Sellers LJ said: ‘In such exceptional circumstances, it does not seem to me appropriate to hold that a party so acting can claim any right to have a decision to rescind communicated to him before the contract is terminated. (The other party) has to establish clearly and unequivocally that he terminates the contract and is no longer to be bound by it. If he cannot communicate his decision he may still satisfy a judge or jury that he had made a final and irrevocable decision and ended the contract.’ and ‘If one party by absconding deliberately puts it out of the power of the other to communicate his intention to rescind which he knows the other will almost certainly want to do, I do not think he can any longer insist on his right to be made aware of the election to determine the contract. In these circumstances communication is a useless formality. I think that the law must allow the innocent party to exercise his right of rescission otherwise than by communication or repossession. To hold otherwise would be to allow a fraudulent contracting party by his very fraud to prevent the innocent party from exercising his undoubted right. I would hold that in circumstances such as these the innocent party may evince his intention to disaffirm the contract by overt means falling short of communication or repossession.’

Bars to recession

There are some circumstances in which it is unreasonable or impossible to put the contracting parties

back into their pre-contractual position, and in these cases the injured party may lose the right to

rescission. The four circumstances in which this may occur are where the innocent party affirms the

contract; there is a lapse of time; the parties cannot return to their pre-contractual position and where

rescission would deprive an innocent third party acquired rights.

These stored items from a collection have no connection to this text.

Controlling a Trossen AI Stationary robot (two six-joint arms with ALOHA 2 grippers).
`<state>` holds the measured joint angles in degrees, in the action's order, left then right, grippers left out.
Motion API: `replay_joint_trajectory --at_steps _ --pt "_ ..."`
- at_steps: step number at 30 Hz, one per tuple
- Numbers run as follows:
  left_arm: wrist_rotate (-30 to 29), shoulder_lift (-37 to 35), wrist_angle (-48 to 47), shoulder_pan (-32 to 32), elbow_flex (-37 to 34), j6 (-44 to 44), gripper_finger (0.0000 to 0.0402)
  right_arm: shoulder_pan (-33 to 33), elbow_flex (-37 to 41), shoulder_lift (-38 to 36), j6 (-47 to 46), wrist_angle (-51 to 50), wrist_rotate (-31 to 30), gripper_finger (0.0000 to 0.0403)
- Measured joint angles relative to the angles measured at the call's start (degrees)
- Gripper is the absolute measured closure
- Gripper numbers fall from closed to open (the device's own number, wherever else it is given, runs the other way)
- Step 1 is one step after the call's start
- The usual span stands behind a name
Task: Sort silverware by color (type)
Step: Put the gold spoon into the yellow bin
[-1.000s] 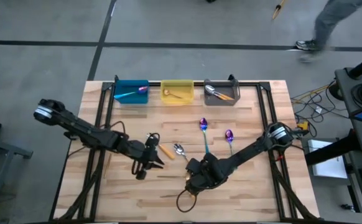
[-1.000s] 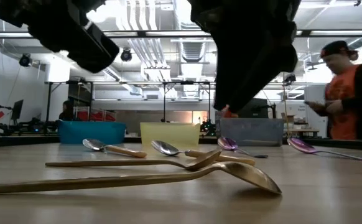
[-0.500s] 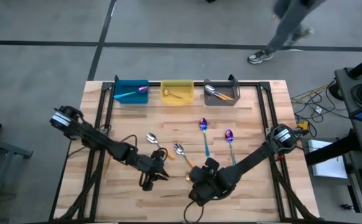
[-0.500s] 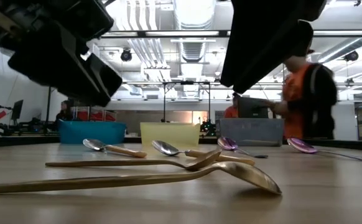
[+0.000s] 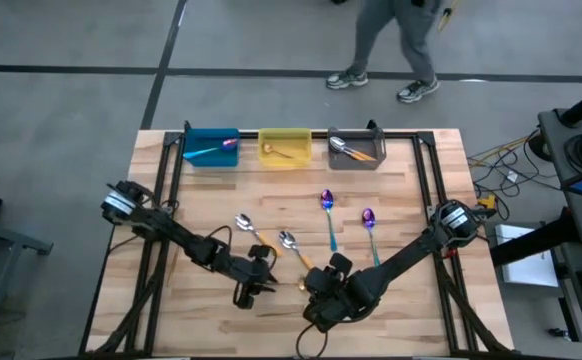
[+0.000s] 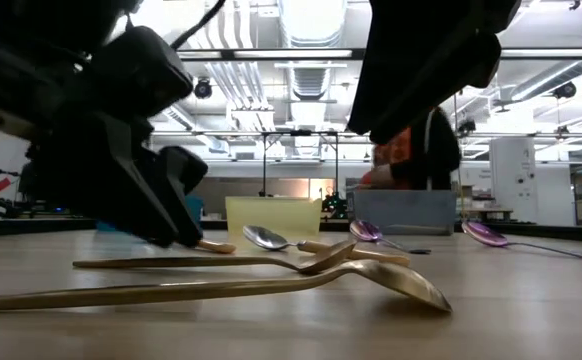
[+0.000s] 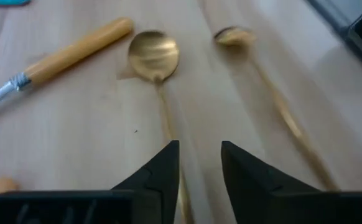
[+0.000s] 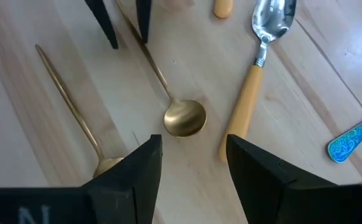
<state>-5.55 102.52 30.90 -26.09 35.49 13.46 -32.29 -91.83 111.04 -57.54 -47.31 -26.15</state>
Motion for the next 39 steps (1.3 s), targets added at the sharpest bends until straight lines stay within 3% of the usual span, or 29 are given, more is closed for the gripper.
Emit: replay_joint_trajectory --at_steps 8,23,28,33,39 --pt "-1.28 3.53 0.2 -0.02 1.55 -0.75 0.0274 0.02 0.0 -0.02 0.04 0.12 -0.04 0.0233" --pt "-5.59 7.33 2.53 -0.1 2.57 -3.99 0.0304 0.04 0.0 -0.04 0.11 0.18 -2.58 0.0233" --pt "-6.36 9.56 5.15 -0.04 2.55 -2.73 0.033 0.04 0.0 0.3 0.09 0.31 -2.6 0.0233" --pt "-6.9 9.99 5.31 0.04 2.51 -2.0 0.0389 0.04 0.01 0.41 0.11 0.34 -2.6 0.0233" --pt "-7.38 9.26 5.28 0.04 2.38 -2.18 0.0396 0.04 0.0 0.42 0.43 0.46 -2.62 0.0233"
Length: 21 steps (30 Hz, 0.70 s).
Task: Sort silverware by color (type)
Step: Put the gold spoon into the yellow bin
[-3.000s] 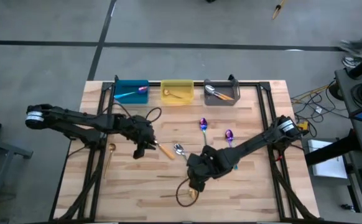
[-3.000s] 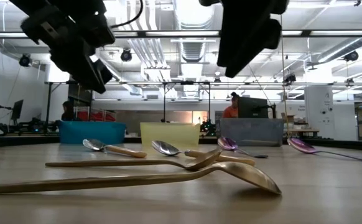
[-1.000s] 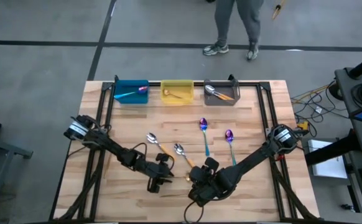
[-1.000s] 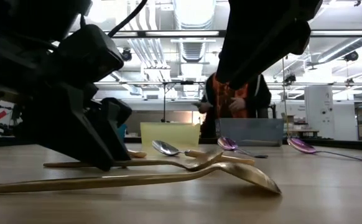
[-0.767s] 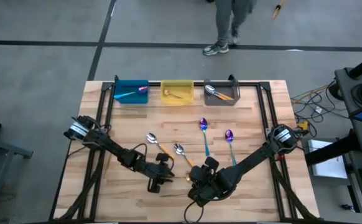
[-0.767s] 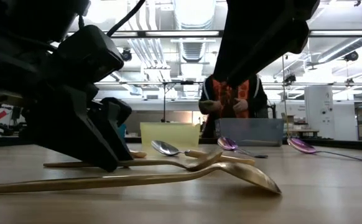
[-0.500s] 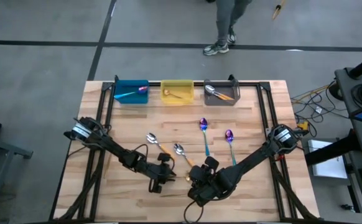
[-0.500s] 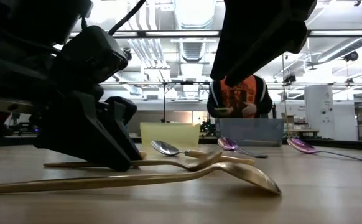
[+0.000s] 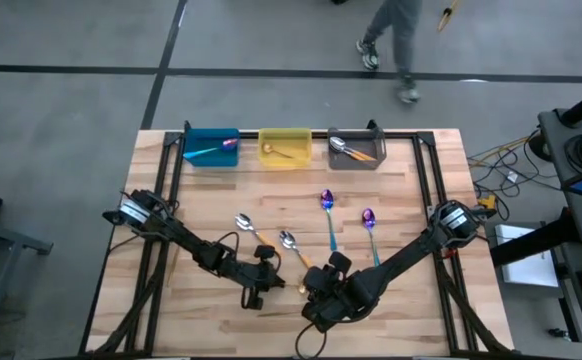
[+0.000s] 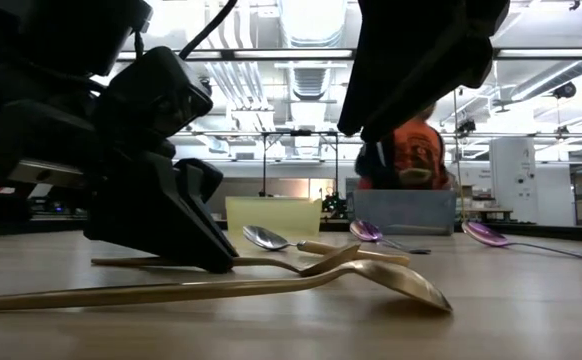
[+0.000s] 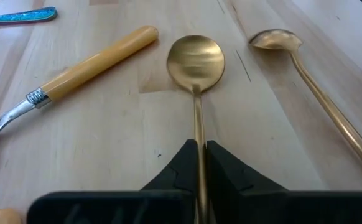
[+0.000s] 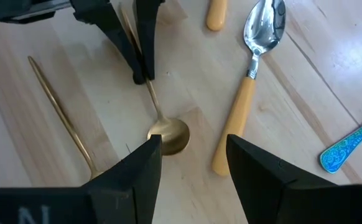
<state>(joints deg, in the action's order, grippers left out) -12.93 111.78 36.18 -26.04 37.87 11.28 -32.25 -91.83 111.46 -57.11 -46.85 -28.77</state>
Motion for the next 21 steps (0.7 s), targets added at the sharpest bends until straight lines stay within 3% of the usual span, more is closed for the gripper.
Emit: replay_joint_trajectory --at_steps 8,21 --pt "-0.07 -4.94 -2.14 0.13 -1.4 -2.47 0.0399 -0.13 -0.05 -0.68 1.11 0.0 -0.32 0.0233" --pt "-3.69 -20.08 -1.36 1.48 -7.79 -5.98 0.0401 -0.13 -0.37 -4.88 8.57 -0.01 -10.16 0.0233"
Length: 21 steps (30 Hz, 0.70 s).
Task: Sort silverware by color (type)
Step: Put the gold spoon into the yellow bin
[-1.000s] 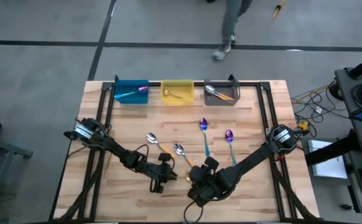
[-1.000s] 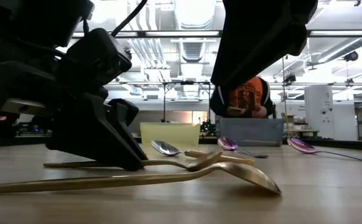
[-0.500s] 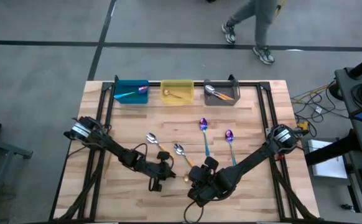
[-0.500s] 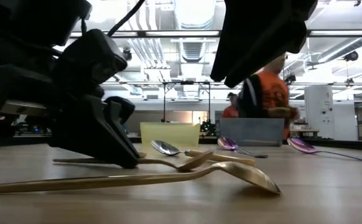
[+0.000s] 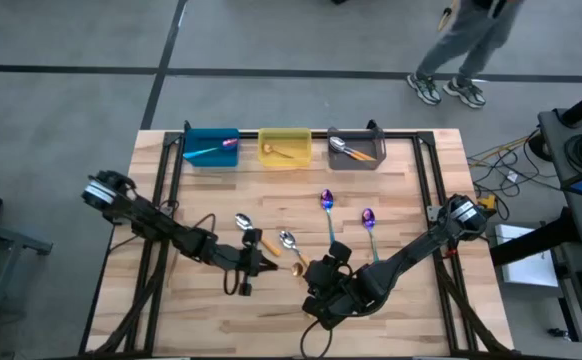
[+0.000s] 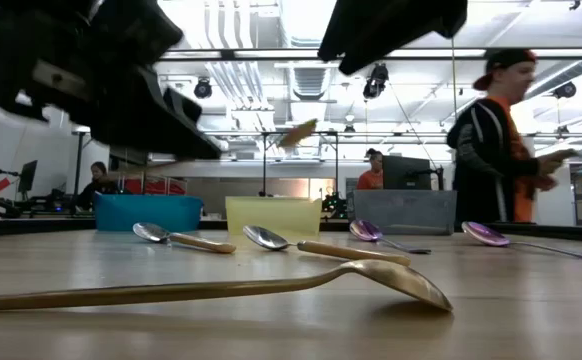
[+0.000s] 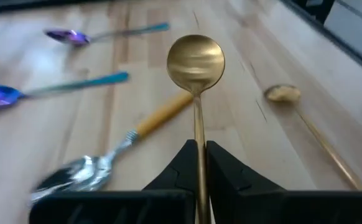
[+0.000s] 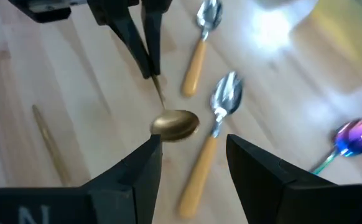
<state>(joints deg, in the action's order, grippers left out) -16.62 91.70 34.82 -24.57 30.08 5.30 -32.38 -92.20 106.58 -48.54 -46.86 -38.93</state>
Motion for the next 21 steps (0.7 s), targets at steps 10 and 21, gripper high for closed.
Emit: replay_joint_trajectory --at_steps 10,21 --pt "-1.07 -14.64 -2.53 4.07 -3.25 -5.87 0.0401 0.02 0.0 -4.28 6.94 -1.36 -9.12 0.0233" --pt "-0.96 -26.3 -10.49 17.07 0.2 -18.4 0.0401 4.71 0.09 -9.12 23.72 -1.3 -15.18 0.0247"
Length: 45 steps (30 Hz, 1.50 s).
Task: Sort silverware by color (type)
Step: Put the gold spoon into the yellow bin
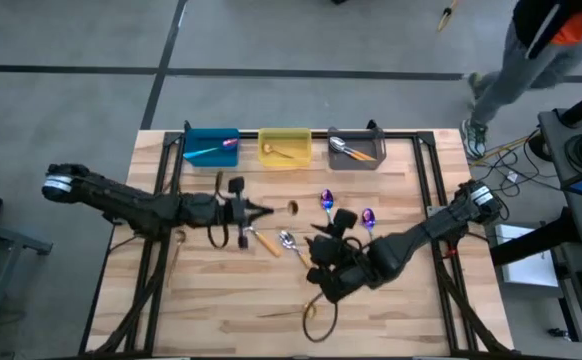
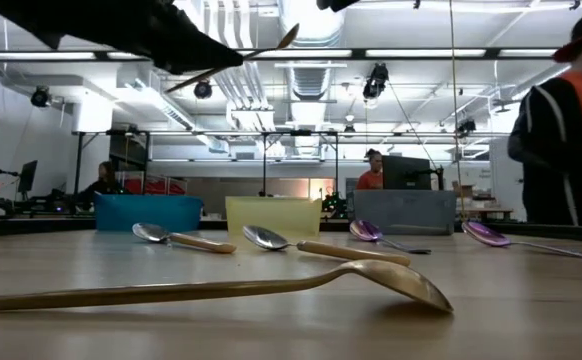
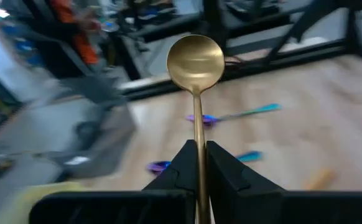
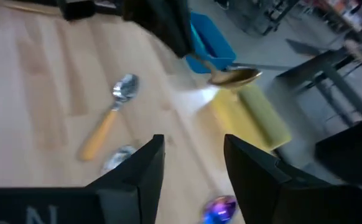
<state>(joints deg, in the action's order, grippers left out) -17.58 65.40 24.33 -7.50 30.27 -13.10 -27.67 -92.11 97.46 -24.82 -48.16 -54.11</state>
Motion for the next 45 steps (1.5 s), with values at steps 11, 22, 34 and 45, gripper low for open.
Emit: replay_joint_trajectory --at_steps 11,22,34,45 --pt "0.61 -5.36 -2.68 15.65 1.96 -7.92 0.0402 11.59 0.4 -2.7 12.77 1.68 0.15 0.0286" --pt "-1.93 -6.31 -5.35 16.93 1.87 -6.83 0.0401 24.33 0.68 -2.95 30.03 10.78 23.84 0.031" --pt "-10.32 -6.46 -6.46 17.0 1.85 -5.7 0.0401 39.69 12.35 -7.69 41.88 28.49 54.17 0.0341" --pt "-10.74 -1.47 3.74 18.47 1.83 -7.53 0.0401 47.6 30.73 -9.17 27.18 70.52 54.68 0.0344"
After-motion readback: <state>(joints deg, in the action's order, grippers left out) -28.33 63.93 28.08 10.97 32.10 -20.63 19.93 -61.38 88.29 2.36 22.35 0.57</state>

Rescission is an equitable remedy and is awarded at the discretion of the court. The injured party may lose the right to rescind in the following four circumstances:

(i) Affirmation of the contract

The injured party will affirm the contract if, with full knowledge of the misrepresentation and of their right to rescind, they expressly state that they intend to continue with the contract, or if they do an act from which the intention may be implied.

Long v Lloyd [1958] 1 WLR 753 Facts: The claimant purchased a lorry from the defendant. The lorry was advertised in a newspaper

which described the lorry as being in exceptional condition. The claimant phoned the defendant to arrange a viewing and was told it was in first class condition. He went to view it the following day and was told it was capable of doing 40 mph and 11 miles to the gallon. The claimant test drove it and found that the speedometer was not working and he had to pull a wire for the accelerator as this was not working also. The claimant still decided to purchase the lorry. On the first journey the claimant noted certain faults with the lorry and contacted the defendant who offered to pay half the repairs. The claimant accepted this. However, on a further journey the lorry broke down completely and the claimant wished to rescind the contract and brought an action against the defendant for innocent misrepresentation.

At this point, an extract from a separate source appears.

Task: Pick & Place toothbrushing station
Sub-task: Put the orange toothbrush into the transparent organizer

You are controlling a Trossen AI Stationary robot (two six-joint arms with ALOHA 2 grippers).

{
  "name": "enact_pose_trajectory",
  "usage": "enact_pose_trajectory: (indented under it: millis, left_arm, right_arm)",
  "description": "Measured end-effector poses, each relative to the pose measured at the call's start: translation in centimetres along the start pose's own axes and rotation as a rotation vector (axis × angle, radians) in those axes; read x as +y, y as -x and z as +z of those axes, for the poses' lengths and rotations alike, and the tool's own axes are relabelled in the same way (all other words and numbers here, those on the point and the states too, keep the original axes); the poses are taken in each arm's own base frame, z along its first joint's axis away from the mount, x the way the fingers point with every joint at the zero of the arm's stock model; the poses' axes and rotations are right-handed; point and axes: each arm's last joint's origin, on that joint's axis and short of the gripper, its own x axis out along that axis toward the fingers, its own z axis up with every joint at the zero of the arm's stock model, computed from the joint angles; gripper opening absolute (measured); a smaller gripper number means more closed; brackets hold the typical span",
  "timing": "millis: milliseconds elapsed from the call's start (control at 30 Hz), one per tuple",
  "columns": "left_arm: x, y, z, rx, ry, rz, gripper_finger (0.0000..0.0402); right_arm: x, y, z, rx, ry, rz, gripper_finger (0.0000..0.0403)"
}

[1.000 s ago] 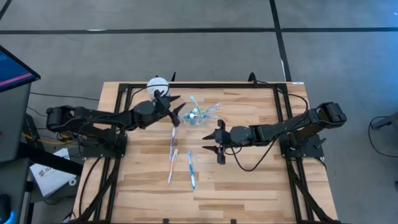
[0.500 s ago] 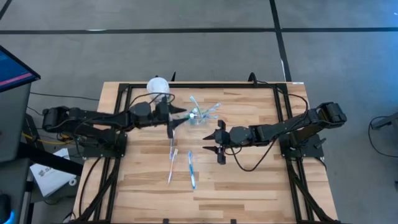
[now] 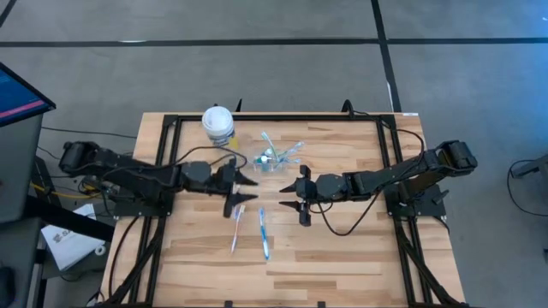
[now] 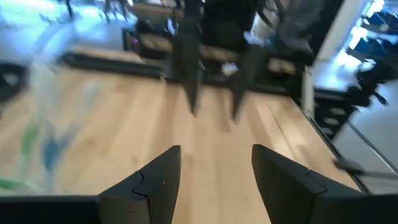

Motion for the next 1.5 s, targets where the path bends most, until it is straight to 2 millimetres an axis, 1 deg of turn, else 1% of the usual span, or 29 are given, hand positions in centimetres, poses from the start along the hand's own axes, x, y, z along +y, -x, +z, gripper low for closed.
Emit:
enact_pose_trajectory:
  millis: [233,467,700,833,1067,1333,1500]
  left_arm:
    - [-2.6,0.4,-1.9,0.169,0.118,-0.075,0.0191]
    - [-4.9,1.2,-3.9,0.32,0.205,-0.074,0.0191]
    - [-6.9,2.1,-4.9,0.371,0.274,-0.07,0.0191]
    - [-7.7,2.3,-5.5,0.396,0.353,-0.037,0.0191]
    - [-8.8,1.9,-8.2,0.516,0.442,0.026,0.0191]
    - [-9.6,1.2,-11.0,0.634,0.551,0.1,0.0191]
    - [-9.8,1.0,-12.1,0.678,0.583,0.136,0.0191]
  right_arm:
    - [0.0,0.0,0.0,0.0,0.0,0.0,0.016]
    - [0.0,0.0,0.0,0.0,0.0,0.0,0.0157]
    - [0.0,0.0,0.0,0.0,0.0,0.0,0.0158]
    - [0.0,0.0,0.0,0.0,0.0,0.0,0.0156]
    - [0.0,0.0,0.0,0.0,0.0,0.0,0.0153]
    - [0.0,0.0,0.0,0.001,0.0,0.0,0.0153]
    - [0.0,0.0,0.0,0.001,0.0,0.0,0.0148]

Held: By accepting the offer of payment for half the repairs when he became aware of the defects, the defendant had lost his right to rescind as he had affirmed the contract.

Note that in Peyman v Lanjani [1985] Ch 457, the Court of Appeal held that the plaintiff had not lost his right to rescind because, knowing of the facts which afforded this right, he proceeded with the contract, unless he also knew of the right to rescind. The plaintiff here did not know he had such right. As he did not know he had such right, he could not be said to have elected to affirm the contract.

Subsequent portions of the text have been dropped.